→ WORK TO BE COMPLETED: Find each line below containing the word "gripper" and copy it.

→ Records excerpted from a collection:
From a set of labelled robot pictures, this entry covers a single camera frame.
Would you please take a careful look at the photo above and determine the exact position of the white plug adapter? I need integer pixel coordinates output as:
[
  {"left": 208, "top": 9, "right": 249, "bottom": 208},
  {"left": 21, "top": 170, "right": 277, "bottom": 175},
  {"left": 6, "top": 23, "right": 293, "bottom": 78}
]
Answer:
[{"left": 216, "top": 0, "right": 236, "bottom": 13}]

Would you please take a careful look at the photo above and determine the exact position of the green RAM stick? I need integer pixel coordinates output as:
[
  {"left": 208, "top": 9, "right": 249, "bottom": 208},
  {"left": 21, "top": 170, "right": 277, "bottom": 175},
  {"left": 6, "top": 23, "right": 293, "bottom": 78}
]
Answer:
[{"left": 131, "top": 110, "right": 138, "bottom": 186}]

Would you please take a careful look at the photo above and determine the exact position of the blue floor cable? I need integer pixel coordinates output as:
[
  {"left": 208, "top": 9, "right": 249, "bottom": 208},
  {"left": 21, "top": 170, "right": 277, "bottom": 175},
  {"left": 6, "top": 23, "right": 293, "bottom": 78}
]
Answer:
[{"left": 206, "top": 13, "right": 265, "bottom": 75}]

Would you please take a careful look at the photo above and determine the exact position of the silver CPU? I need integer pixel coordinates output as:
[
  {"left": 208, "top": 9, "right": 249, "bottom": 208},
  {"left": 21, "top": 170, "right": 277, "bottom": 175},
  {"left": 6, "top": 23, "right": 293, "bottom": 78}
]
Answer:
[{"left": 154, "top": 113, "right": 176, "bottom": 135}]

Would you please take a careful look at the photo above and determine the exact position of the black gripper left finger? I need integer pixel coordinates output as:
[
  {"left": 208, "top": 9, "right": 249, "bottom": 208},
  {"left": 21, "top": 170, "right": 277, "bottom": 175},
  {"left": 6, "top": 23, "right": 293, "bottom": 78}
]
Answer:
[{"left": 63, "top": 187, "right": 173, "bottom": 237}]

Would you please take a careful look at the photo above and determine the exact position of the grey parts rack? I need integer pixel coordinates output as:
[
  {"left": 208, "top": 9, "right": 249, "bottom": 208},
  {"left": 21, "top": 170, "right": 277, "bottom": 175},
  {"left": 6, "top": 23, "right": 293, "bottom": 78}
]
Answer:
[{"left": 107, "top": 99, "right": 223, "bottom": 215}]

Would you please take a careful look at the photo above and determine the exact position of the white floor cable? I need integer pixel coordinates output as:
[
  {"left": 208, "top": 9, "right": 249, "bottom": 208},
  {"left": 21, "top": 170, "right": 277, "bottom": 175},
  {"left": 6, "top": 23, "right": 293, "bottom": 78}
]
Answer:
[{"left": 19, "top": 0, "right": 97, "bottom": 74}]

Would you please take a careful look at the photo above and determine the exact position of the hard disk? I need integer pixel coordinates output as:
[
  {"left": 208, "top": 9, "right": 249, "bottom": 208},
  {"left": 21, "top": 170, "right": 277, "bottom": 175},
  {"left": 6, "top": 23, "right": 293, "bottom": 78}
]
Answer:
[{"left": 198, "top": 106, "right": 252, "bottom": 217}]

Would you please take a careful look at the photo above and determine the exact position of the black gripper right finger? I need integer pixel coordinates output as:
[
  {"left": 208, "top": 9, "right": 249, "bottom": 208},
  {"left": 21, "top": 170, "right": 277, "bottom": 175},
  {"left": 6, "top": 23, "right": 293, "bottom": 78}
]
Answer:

→ EXERCISE SOLUTION:
Would you please take a careful look at the photo above and determine the exact position of the black gripper left finger? I need integer pixel coordinates output as:
Would you please take a careful look at the photo above and determine the exact position of the black gripper right finger? I need integer pixel coordinates output as:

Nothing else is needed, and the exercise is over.